From: Giulio Cesare Solaroli (giulio.cesar..mail.com)
Date: Tue Oct 02 2007 - 03:02:55 EDT

  • Next message: pinkybum_nabble: "To dep PK"

    Hello Tore,

    On 10/2/07, Tore Halset <halse..vv.ntnu.no> wrote:
    > Hello.
    >
    > This does not sound like a cayenne issue any more.

    Definitely.

    > Here is what I would do to get going.
    >
    > * Remove the extra OS layer if you are still using it. Was it
    > Parallells?

    Parallels could alter the absolute values of the operation timing; but
    I have see an consistent difference between 20 and 100 times faster on
    the newly created table; this make me think that it is not a problem
    bound to the usage of a virtual machine.

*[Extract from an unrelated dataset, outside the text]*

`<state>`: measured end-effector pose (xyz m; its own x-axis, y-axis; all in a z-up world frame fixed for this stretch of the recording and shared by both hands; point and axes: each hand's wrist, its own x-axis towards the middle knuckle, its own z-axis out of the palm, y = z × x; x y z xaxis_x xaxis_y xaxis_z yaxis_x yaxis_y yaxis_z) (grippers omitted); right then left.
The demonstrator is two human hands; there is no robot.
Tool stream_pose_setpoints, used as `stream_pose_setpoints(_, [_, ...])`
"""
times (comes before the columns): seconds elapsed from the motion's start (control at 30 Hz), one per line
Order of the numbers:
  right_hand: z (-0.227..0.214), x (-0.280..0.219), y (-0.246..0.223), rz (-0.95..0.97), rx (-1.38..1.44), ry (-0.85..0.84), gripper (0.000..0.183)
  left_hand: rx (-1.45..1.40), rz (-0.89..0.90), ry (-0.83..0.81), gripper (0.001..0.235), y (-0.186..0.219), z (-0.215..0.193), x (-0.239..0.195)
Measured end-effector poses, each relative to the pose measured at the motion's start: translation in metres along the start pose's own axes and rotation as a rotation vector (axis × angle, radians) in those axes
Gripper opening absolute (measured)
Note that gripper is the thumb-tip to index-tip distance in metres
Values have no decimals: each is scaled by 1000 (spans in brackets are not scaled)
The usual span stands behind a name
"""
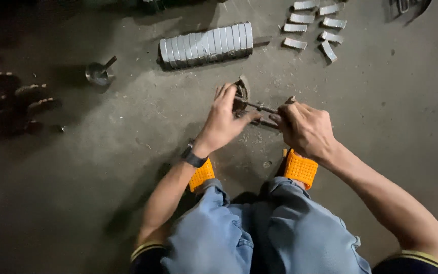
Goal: Assembling small metal brackets and pins while applying a substance from a container using an applicator stick.
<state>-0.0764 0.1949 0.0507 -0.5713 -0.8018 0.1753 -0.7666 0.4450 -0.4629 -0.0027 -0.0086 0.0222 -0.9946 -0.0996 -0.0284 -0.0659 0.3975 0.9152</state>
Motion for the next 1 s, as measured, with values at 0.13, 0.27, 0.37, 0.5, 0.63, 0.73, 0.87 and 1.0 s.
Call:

    > * Update to latest PostgreSQL and JDBC driver.

    I may try to update to the latest PostgreSQL version, but it is not a
    JDBC issue as I got the same problem issuing the query right from
    psql.

    > * Use vacuum analyze and autovacuum

    I have already tried this.

    > * Find slow queries and use "explain <query>"

    The slow query is a simple delete on a table accessed using the
    primary key. The explain plan reports an index scan, as expected.

    > * Make sure PostgreSQL are set up with enough memory.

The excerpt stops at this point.